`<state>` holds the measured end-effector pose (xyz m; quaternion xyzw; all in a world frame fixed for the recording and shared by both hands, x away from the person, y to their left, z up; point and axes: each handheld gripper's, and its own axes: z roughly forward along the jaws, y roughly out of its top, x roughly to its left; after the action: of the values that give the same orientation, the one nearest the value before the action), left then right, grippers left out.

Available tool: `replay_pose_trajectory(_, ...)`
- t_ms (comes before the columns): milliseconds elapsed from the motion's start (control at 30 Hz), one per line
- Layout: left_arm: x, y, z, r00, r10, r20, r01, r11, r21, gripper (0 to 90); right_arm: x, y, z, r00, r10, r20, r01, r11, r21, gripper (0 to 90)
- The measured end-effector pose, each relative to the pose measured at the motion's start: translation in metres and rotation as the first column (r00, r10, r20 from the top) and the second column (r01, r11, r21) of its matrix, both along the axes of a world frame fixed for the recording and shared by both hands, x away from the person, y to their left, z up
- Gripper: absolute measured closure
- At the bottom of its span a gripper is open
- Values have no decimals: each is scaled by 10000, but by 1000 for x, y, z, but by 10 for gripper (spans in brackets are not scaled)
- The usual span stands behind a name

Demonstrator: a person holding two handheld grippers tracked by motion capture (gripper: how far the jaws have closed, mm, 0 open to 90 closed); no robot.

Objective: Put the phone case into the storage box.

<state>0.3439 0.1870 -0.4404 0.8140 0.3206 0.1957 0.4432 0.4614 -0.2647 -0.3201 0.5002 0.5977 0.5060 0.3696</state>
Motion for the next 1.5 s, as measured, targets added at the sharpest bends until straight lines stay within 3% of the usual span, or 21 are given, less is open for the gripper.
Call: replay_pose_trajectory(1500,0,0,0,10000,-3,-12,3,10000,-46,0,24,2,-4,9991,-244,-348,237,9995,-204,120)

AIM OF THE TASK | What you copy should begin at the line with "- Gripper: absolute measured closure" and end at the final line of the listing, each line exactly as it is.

TASK SOLUTION |
- Gripper: absolute measured closure
- At the bottom of its span a gripper is open
- Values have no decimals: each is scaled by 10000, but by 1000 for x, y, z, but by 10 for gripper (spans in brackets are not scaled)
- The usual span stands behind a name

Demonstrator: a person holding two handheld grippers tracked by motion capture (gripper: how far the jaws have closed, mm, 0 open to 90 closed); no robot.

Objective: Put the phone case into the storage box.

<state>0.3439 0.1870 -0.4404 0.8140 0.3206 0.1957 0.4432 0.4614 -0.2647 -0.3201 0.5002 0.5977 0.5060 0.3696</state>
Motion for the next 1.5 s, as measured, targets added at the sharpest bends until straight lines stay within 3% of the usual span, or 21 are given, less is open for the gripper.
Call: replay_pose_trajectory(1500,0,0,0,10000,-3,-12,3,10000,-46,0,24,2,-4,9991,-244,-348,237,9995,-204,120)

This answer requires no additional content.